What the task requires:
The answer should be an exact repeat of the stretch of material below from the line containing "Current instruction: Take" through the line containing "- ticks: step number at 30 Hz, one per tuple".
+++
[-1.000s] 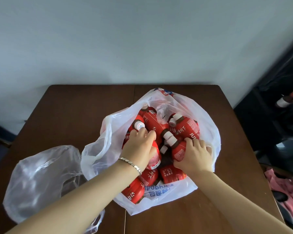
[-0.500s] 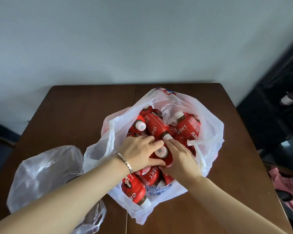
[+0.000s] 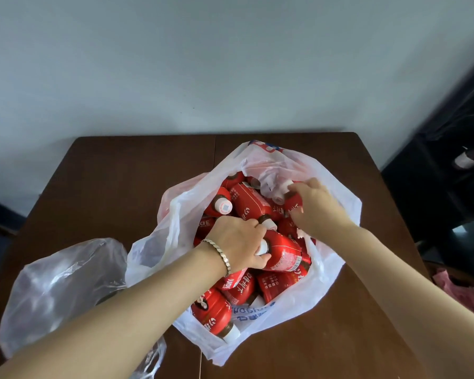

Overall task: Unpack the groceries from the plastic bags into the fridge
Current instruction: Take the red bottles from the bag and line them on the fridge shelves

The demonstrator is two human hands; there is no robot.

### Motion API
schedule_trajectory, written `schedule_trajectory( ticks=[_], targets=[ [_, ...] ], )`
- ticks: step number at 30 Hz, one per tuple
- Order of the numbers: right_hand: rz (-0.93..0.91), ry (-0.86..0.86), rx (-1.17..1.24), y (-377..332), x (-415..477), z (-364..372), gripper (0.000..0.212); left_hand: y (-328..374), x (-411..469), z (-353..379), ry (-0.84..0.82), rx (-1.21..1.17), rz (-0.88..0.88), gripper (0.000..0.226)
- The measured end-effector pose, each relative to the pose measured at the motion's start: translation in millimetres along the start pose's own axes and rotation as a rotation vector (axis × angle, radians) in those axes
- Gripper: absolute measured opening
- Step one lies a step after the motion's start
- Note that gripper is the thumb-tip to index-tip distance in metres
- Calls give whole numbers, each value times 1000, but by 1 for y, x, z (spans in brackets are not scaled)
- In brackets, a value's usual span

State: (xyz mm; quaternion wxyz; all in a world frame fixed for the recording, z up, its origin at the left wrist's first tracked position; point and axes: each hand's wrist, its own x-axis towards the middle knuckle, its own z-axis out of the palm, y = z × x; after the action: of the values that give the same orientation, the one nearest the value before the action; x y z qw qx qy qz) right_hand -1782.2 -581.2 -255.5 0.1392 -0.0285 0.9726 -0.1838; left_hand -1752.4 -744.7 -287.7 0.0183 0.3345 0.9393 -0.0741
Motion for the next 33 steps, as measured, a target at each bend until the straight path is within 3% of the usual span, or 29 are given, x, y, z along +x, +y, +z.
schedule_trajectory(
  ticks=[2,5,9,12,15,18,22,27,33],
  targets=[
    [124,36,-117,4,16,9,38,-3,1,-2,118,2,25,49],
    [211,13,-230,12,40,26,51,-7,0,9,179,-76,33,42],
    [261,81,-142,19,59,34,52,-3,-5,7,156,-101,12,39],
    [180,60,-115,16,57,40,54,-3,-10,7,141,-111,-25,42],
    [-25,71,-214,3,38,41,59,-3,-11,8,144,-94,-44,44],
    [-194,148,-220,3,15,33,44,-4,-9,9,101,-76,-59,45],
    [-155,140,-207,11,-7,4,30,2,-12,-3,30,-95,-126,47],
    [-114,297,-75,1,-46,-22,26,0,-20,-15,-179,-71,-158,44],
    [-47,441,-39,-25,-113,-57,21,0,-27,-81,-102,-50,-29,38]
  ],
)
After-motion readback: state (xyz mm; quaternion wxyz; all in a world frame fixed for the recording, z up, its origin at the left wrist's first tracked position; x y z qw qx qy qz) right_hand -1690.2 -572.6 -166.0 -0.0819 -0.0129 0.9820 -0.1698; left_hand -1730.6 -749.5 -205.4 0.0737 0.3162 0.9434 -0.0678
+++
Finished exercise:
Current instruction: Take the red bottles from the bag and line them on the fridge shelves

The demonstrator is two human hands; there is no robot.

### Motion API
schedule_trajectory, written `schedule_trajectory( ticks=[_], targets=[ [_, ...] ], )`
- ticks: step number at 30 Hz, one per tuple

No additional response is needed to complete this exercise.